Interview with Anne Wild

Can you talk a little bit about the style of the Black Panthers. Describe what they were wearing, and what you thought about it when you saw it, just the style.


Well, I, the style of the Panthers was, I think, extraordinary. For an indigenous American, what became a revolutionary movement, they had this incredible creativity. This creative flair or style. I mean, from the name, the Black Panther Party. I mean, there's no other left group or political radical group that's named themselves after a panther, right? But that had great symbolic value. It's sort of like this is a serious cat, you know, it's going to really defend its family, whatever. And I think the jackets, it was part of a, you know, the media is the message.
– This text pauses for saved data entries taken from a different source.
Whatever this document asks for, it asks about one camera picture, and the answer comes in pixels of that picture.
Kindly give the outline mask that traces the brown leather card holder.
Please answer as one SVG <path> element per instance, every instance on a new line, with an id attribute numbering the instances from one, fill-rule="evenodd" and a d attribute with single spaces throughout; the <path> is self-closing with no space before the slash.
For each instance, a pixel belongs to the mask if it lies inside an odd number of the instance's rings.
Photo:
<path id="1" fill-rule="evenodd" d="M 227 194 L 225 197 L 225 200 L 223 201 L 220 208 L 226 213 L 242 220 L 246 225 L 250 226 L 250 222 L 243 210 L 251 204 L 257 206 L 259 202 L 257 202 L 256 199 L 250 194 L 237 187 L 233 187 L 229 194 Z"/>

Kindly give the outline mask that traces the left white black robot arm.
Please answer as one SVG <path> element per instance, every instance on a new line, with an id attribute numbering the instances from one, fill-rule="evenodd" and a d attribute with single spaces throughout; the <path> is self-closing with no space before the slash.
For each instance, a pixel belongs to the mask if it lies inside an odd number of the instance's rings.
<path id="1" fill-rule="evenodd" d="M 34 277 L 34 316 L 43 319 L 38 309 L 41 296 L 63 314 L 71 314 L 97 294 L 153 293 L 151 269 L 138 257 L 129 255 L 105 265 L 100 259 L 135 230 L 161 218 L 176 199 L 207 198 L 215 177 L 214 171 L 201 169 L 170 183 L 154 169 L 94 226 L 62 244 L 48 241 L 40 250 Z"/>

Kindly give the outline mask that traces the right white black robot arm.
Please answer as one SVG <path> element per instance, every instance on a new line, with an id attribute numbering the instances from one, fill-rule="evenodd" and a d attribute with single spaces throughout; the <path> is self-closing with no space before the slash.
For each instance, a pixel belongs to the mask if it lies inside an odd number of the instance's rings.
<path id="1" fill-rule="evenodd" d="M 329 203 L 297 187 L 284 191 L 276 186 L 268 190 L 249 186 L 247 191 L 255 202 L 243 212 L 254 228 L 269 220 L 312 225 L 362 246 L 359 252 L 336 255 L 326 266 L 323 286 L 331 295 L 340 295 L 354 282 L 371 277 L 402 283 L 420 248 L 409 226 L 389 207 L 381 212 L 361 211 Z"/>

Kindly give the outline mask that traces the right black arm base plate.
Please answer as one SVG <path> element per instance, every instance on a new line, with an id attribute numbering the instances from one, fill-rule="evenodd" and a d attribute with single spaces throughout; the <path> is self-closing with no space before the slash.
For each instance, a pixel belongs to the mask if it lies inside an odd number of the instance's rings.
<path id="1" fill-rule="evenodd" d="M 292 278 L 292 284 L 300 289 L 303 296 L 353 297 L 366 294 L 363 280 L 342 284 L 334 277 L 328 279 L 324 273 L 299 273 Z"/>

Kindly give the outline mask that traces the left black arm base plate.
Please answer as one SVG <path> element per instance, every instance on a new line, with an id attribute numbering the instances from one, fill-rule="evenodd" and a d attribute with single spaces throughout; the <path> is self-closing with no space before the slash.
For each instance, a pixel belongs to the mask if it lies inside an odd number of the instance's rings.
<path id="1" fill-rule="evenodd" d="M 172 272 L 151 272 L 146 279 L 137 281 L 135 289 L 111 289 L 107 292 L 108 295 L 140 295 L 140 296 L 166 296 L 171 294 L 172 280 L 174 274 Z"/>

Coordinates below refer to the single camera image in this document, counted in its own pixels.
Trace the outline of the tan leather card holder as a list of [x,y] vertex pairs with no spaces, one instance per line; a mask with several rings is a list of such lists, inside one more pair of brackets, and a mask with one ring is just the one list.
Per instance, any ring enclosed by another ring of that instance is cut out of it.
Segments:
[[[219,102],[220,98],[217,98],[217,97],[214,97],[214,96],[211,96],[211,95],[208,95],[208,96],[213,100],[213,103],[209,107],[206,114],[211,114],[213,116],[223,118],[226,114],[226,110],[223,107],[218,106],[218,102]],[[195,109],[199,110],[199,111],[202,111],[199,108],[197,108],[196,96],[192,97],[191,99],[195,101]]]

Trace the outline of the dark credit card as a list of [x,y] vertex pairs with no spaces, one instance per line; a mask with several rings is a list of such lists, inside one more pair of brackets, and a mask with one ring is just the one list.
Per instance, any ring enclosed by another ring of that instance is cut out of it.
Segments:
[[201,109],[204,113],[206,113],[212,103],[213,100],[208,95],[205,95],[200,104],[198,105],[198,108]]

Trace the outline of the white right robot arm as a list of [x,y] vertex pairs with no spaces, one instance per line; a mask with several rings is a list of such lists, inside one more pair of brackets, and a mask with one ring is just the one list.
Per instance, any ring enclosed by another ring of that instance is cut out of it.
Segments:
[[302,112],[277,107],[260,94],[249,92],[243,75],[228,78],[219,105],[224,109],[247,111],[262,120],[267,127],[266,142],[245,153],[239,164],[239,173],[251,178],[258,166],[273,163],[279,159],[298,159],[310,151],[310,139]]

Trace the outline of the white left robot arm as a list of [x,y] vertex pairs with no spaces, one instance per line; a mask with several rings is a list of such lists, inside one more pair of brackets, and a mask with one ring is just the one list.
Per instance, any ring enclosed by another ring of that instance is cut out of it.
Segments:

And I don't think it was calculated in the same way that obviously these people calculate to represent themselves in a very, sort of, you know, I don't know, very stylized way. But they had this, uh, creativity. It was like an imagination. I think reflected in both Huey Newton's thinking, and in Eldridge's thinking and writing. I mean, Eldridge is outrageous as a person. I mean, if you read some of his speeches from that period, he, not only does he use a lot of profanity, but his thinking, and, and Huey, too, and to some extent even Bobby. I mean, there's an incredibly high energy, creative, stylistic, uh, exciting kind of character to them that sort of started at the beginning.